TRY IT> Whenever a line in the entries below contains the string "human", copy that line.

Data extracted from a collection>
↓

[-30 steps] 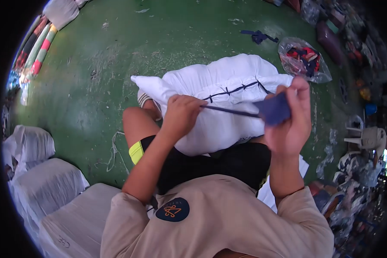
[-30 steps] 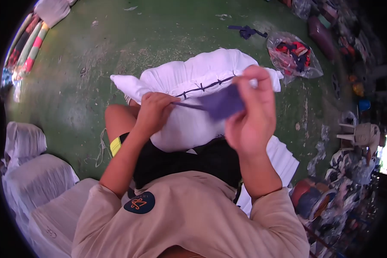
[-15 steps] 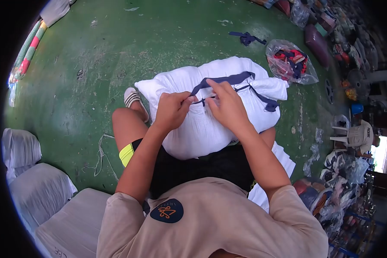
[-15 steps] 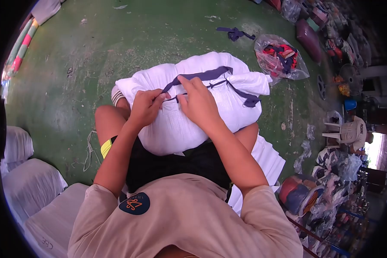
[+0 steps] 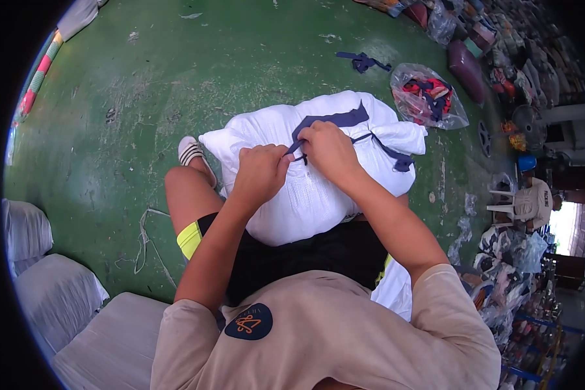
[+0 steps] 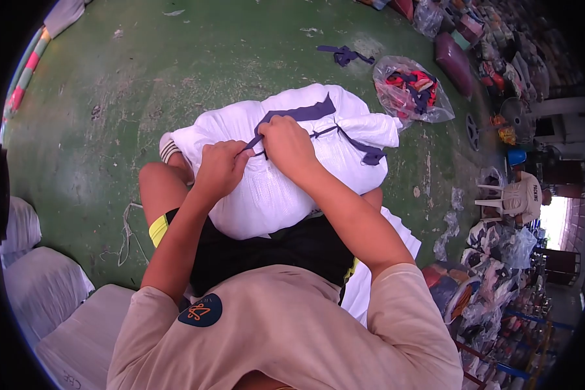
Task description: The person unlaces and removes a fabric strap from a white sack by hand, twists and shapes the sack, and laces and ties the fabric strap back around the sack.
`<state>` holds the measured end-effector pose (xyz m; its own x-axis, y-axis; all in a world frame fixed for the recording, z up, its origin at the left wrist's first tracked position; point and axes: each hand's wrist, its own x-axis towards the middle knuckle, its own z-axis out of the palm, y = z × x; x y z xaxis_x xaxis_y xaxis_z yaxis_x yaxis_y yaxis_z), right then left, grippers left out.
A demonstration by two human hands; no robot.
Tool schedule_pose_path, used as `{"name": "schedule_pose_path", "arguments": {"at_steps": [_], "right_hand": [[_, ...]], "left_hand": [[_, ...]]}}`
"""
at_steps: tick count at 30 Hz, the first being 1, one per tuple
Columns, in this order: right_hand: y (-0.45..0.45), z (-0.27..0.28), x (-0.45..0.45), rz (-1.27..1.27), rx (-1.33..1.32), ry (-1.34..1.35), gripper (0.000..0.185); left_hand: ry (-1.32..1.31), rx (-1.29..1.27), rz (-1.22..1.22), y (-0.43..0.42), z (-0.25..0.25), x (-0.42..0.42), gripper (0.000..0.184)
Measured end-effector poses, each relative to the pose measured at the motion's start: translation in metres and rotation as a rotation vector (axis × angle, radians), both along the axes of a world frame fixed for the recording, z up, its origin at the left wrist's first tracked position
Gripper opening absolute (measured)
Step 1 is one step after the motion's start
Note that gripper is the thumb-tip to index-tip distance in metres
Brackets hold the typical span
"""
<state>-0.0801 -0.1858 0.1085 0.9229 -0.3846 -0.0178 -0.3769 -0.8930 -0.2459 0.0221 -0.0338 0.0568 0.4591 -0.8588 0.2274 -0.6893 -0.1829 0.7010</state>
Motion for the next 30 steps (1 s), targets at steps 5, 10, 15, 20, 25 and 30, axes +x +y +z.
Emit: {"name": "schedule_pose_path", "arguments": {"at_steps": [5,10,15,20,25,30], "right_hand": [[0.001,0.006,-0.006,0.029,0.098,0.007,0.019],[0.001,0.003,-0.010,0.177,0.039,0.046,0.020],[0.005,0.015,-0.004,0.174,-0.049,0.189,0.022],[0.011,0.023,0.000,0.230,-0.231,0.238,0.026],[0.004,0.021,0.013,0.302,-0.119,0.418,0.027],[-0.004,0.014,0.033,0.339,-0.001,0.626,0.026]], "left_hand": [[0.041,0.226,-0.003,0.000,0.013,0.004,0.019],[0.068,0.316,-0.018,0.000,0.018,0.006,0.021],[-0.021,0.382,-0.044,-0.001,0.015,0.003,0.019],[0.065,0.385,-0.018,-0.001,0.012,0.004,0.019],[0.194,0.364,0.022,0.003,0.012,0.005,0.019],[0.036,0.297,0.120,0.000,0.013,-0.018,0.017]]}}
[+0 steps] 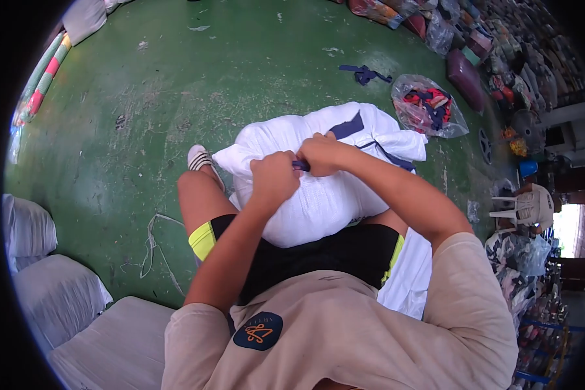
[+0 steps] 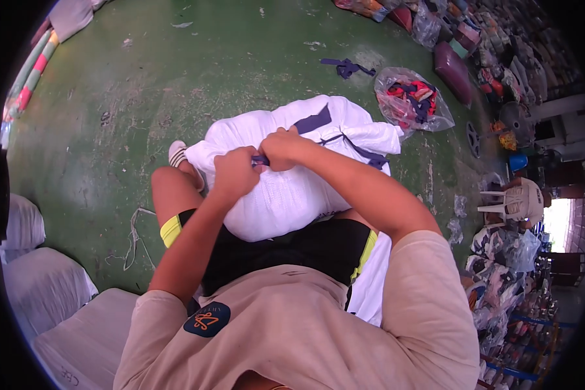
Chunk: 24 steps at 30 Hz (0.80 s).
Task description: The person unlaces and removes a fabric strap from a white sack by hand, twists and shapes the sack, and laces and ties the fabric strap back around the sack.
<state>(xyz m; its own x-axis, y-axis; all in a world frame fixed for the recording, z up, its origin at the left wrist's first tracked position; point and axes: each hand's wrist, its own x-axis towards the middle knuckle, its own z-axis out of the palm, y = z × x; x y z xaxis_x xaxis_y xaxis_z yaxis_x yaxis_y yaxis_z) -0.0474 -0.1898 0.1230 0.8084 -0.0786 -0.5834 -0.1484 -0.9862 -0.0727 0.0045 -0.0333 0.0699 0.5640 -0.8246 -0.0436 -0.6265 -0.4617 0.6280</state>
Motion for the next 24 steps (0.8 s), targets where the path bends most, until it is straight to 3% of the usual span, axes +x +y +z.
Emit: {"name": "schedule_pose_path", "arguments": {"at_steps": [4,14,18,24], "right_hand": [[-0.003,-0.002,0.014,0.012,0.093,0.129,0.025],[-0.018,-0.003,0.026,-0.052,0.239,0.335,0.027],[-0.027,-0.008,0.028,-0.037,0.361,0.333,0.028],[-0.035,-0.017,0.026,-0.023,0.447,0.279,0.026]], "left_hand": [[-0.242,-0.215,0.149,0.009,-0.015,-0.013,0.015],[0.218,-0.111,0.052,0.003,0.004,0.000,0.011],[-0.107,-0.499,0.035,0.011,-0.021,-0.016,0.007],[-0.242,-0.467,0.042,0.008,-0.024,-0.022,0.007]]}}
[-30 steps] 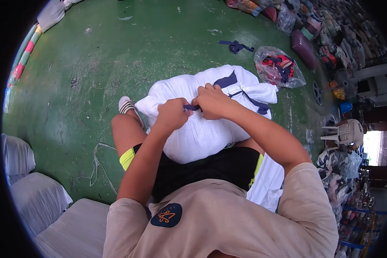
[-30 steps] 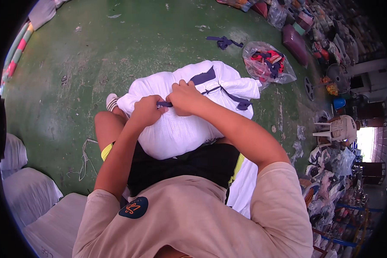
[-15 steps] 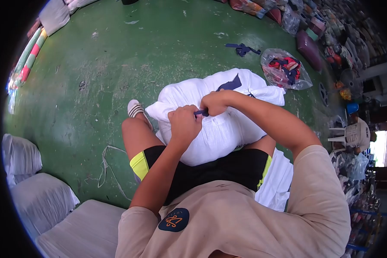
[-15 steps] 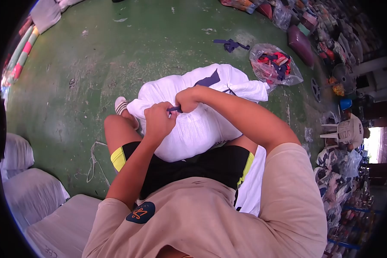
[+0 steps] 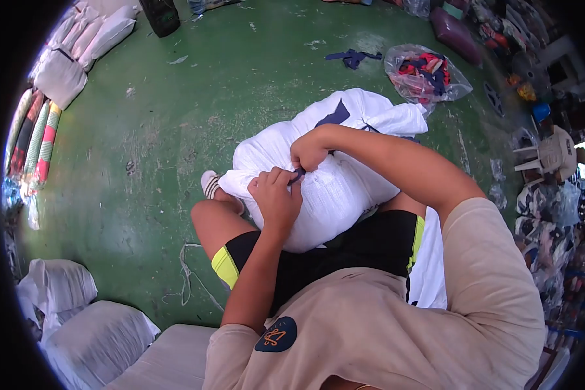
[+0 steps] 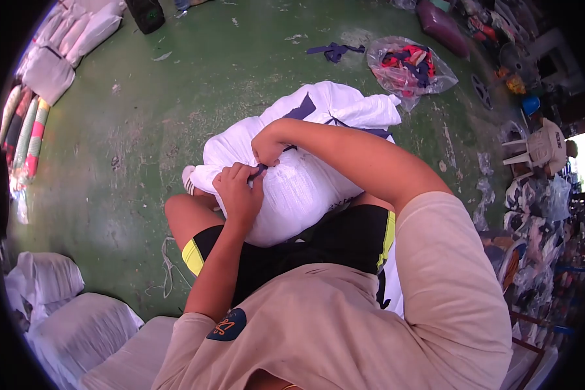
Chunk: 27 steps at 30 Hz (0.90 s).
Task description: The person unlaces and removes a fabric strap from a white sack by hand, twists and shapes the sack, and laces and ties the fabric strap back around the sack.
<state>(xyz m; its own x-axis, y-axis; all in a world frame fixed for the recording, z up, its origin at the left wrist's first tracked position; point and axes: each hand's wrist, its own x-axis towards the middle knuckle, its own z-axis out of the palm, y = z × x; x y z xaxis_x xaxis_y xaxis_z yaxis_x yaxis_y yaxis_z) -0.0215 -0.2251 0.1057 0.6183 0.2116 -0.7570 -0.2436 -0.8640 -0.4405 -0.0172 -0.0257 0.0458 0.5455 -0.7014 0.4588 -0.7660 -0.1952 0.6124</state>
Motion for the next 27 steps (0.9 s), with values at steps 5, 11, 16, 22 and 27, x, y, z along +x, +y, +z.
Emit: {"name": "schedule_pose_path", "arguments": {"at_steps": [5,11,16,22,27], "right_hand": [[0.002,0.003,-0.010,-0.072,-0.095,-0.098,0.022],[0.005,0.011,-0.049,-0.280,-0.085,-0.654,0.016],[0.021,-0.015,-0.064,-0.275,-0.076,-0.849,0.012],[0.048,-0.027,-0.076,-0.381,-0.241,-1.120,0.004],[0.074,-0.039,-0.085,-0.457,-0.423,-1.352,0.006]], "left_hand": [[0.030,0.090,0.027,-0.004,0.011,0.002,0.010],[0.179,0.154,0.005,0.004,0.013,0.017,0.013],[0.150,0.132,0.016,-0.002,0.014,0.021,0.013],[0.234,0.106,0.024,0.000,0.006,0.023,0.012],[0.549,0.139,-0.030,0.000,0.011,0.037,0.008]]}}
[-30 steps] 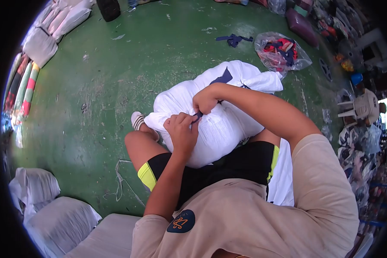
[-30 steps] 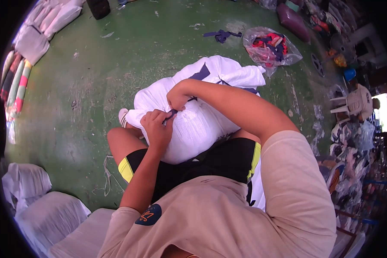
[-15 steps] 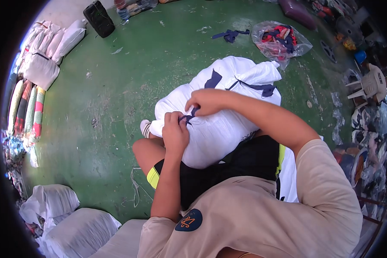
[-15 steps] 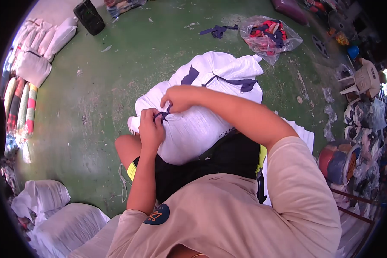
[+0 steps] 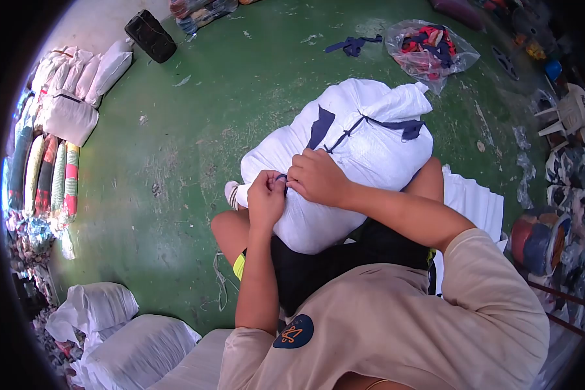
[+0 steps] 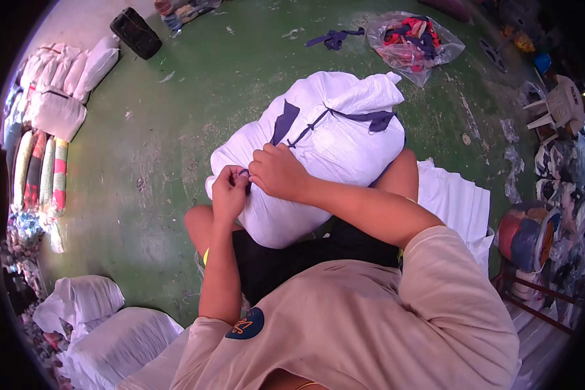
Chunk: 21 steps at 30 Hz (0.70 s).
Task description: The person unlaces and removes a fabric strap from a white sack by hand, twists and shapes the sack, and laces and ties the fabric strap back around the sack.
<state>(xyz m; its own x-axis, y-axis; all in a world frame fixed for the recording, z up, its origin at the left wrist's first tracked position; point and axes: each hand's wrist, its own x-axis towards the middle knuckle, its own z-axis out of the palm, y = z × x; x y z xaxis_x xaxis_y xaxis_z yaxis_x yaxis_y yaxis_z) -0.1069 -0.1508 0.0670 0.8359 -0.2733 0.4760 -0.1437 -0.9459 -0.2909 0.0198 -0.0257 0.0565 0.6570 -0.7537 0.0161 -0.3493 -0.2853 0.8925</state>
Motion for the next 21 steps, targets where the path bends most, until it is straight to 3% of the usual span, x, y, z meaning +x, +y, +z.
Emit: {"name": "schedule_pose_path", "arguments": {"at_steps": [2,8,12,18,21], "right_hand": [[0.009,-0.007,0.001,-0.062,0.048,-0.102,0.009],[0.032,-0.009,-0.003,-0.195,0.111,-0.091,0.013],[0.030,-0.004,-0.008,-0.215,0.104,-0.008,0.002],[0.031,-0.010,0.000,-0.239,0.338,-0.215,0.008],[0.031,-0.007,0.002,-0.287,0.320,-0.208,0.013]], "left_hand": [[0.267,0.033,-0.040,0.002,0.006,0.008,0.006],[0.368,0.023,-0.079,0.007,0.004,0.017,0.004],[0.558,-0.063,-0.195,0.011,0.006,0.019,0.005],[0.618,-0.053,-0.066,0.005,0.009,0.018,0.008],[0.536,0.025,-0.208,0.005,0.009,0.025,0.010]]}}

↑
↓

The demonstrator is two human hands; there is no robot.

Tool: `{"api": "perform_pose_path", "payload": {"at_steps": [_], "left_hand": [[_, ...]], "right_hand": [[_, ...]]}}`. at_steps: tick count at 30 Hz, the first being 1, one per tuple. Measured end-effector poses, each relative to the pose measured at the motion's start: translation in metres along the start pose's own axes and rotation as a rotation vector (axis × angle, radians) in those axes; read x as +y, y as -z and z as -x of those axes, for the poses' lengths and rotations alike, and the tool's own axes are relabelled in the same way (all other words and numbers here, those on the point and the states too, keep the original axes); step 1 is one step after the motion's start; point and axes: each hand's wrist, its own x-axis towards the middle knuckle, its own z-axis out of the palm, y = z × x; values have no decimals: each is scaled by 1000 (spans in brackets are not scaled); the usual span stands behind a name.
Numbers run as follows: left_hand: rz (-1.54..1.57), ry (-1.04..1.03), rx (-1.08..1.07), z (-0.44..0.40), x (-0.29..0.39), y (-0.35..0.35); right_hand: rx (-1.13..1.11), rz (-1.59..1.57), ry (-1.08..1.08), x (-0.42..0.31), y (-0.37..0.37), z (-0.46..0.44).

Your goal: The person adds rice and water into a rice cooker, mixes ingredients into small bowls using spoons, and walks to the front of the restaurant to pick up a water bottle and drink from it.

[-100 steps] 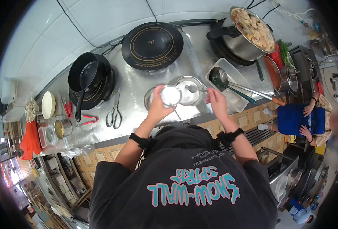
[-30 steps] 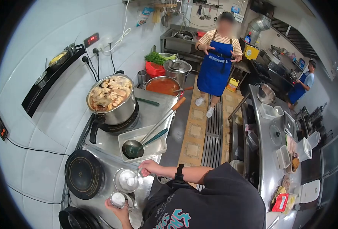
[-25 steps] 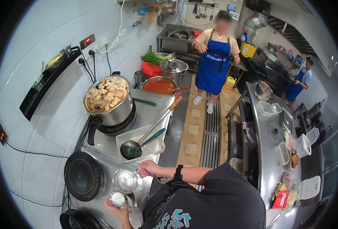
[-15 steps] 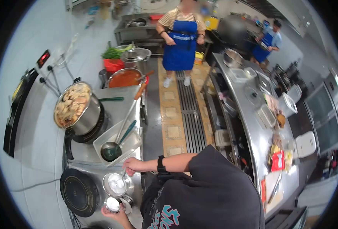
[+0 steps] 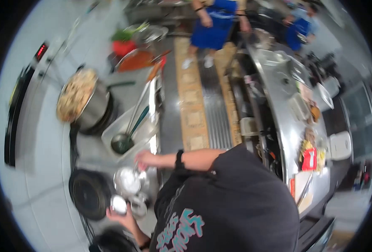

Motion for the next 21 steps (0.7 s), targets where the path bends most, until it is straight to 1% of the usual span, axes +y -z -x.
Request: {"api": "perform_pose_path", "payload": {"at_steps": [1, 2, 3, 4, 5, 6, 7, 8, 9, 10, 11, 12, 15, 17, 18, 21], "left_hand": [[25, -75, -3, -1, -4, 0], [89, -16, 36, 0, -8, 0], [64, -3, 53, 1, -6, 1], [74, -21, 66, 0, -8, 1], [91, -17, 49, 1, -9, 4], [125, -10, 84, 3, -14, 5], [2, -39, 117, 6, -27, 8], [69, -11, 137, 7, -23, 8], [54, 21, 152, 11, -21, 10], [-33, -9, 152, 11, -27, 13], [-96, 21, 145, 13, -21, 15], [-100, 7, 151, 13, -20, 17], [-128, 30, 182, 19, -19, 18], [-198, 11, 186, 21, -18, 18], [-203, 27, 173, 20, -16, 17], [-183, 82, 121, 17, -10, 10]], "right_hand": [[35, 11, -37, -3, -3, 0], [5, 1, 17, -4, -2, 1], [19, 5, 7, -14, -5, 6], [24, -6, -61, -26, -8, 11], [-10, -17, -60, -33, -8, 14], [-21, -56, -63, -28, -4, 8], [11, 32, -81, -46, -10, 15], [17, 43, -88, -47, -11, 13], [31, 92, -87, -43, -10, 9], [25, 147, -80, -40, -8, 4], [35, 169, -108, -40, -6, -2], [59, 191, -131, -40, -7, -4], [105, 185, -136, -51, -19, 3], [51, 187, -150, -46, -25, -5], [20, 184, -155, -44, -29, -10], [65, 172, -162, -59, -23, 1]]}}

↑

REPLY TO THE EXERCISE>
A demonstration by two human hands; no robot.
The demonstrator is two human hands; there is no robot.

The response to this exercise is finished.